Directions — The part to set down runs from the first line of the data below through the line with "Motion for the", inclusive; write it exactly and leave out the pictures.

Given material —

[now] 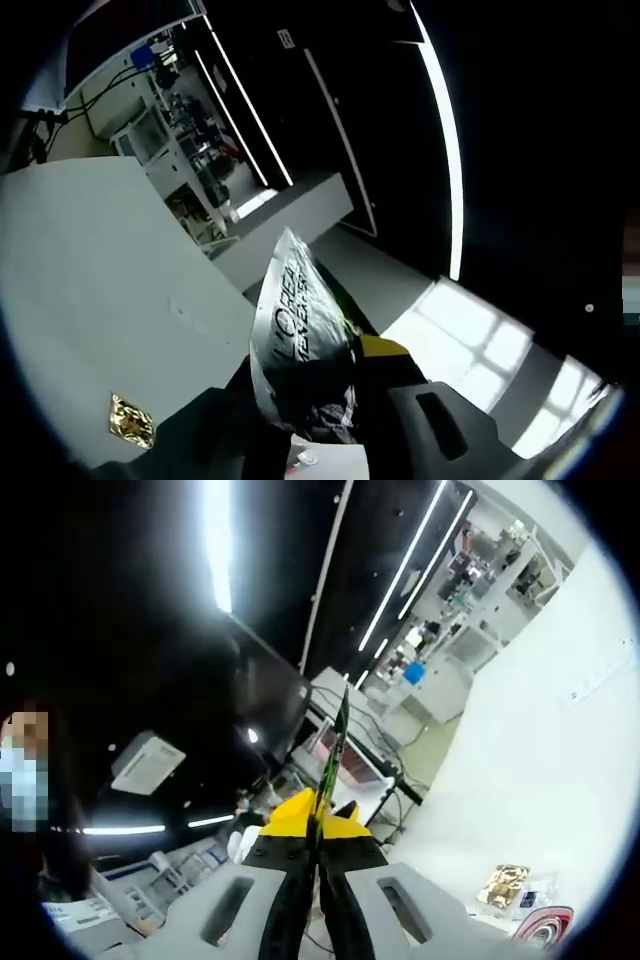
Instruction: Arrange the skincare products in the storage area until every visible bottle or jar stands upright without overlapping.
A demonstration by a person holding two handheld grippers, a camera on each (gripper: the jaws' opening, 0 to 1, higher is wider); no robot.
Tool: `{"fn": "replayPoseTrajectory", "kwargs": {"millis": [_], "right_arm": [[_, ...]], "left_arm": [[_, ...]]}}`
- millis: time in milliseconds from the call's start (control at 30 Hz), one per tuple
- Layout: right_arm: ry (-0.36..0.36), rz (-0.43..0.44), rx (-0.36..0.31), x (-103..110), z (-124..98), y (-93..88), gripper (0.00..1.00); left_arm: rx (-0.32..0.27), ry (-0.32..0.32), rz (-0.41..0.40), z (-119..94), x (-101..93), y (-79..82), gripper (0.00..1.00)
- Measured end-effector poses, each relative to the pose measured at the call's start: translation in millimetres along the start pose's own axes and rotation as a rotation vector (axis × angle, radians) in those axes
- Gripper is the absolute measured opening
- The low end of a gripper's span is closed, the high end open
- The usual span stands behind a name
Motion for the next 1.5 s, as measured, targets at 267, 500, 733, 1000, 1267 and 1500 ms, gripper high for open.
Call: {"fn": "replayPoseTrajectory", "kwargs": {"millis": [267,500,733,1000,1267,1500], "right_arm": [[0.001,0.066,-0.013,-7.2,-3.9,-10.5,0.01],[0.015,0.033,0.000,0.8,-7.1,-13.4,0.01],[-0.018,-0.017,0.060,-2.0,-11.8,-16.5,0.05],[-0.076,-0.107,0.121,-2.6,-24.1,-20.8,0.10],[-0.036,-0.171,0.196,4.3,-39.6,-21.8,0.11],[-0.003,-0.230,0.324,10.7,-45.7,-27.7,0.16]], "left_arm": [[0.003,-0.035,-0.080,-3.3,-3.5,-3.8,0.00],[0.005,-0.069,-0.076,-6.4,-9.4,-0.7,0.00],[0.039,-0.082,0.007,-9.3,-11.2,6.4,0.00],[0.145,-0.130,0.172,-18.0,-11.0,20.7,0.00],[0.314,-0.288,0.244,-28.5,-21.0,27.7,0.00],[0.470,-0.403,0.297,-33.8,-25.4,18.4,0.00]]}}
Point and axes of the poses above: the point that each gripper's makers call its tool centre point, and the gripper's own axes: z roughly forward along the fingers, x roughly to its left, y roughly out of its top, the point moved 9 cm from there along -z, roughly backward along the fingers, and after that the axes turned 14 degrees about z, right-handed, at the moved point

Result below —
[now] 
Instruction: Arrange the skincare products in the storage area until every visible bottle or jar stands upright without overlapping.
A demonstration by a person holding two handheld grippers, a camera on each (gripper: the jaws' opening, 0 to 1, higher is wider); no robot.
Tool: `{"fn": "replayPoseTrajectory", "kwargs": {"millis": [_], "right_arm": [[_, ...]], "left_arm": [[_, ...]]}}`
- millis: time in milliseconds from the call's start (control at 30 Hz), one per tuple
- Layout: right_arm: ry (-0.36..0.36), rz (-0.43..0.44), rx (-0.36..0.31), x (-103..110), z (-124..98), y (-93..88), gripper (0.00..1.00); left_arm: rx (-0.32..0.27), ry (-0.32..0.32), rz (-0.41..0.40), z (-119..94), x (-101..93), y (-79..82), gripper (0.00..1.00)
- Measured end-effector poses, each relative to the pose measured at the call's start: translation in millimetres along the start pose's own axes and rotation as a rotation vector (axis × angle, radians) in those axes
- Gripper is the absolute measured opening
- The low end of a gripper's span is closed, the high end open
- The usual span stands behind a name
Motion for the next 1.5 s, as measured, targets at 267, 500, 733, 1000, 1267 and 1500 ms, gripper high for open.

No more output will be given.